WORK REQUIRED:
Your task is to copy every line of this material exactly.

PROVIDED DATA:
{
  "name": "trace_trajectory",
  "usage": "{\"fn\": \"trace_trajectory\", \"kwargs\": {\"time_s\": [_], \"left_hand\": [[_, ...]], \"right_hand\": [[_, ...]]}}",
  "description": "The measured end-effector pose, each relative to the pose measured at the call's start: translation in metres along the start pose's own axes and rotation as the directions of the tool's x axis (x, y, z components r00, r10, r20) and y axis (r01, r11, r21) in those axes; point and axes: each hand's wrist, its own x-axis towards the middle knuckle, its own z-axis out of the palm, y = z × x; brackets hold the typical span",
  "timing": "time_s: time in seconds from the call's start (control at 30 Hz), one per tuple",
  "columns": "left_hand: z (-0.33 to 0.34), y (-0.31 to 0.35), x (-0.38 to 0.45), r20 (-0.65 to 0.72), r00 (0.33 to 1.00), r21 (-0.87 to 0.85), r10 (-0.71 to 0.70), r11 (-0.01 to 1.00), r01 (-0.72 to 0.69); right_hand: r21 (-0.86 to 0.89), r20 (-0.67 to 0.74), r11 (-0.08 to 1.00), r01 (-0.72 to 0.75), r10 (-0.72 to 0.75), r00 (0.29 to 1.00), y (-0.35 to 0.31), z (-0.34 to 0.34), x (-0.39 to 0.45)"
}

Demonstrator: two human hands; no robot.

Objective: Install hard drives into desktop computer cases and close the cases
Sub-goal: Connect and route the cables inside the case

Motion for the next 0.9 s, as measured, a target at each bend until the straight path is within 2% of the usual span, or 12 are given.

ANSWER BOX:
{
  "name": "trace_trajectory",
  "usage": "{\"fn\": \"trace_trajectory\", \"kwargs\": {\"time_s\": [_], \"left_hand\": [[_, ...]], \"right_hand\": [[_, ...]]}}",
  "description": "The measured end-effector pose, each relative to the pose measured at the call's start: translation in metres along the start pose's own axes and rotation as the directions of the tool's x axis (x, y, z components r00, r10, r20) and y axis (r01, r11, r21) in those axes; point and axes: each hand's wrist, its own x-axis towards the middle knuckle, its own z-axis out of the palm, y = z × x; brackets hold the typical span",
  "timing": "time_s: time in seconds from the call's start (control at 30 Hz), one per tuple",
  "columns": "left_hand: z (-0.33 to 0.34), y (-0.31 to 0.35), x (-0.38 to 0.45), r20 (-0.65 to 0.72), r00 (0.33 to 1.00), r21 (-0.87 to 0.85), r10 (-0.71 to 0.70), r11 (-0.01 to 1.00), r01 (-0.72 to 0.69); right_hand: r21 (-0.86 to 0.89), r20 (-0.67 to 0.74), r11 (-0.08 to 1.00), r01 (-0.72 to 0.75), r10 (-0.72 to 0.75), r00 (0.29 to 1.00), y (-0.35 to 0.31), z (-0.34 to 0.34), x (-0.39 to 0.45)"
}

Demonstrator: two human hands; no robot.

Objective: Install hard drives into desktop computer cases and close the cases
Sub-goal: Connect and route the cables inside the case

Motion for the next 0.9 s, as measured, a target at each bend until the straight path is within 2% of the usual span, or 12 are given.

Besides this answer, nothing more is needed.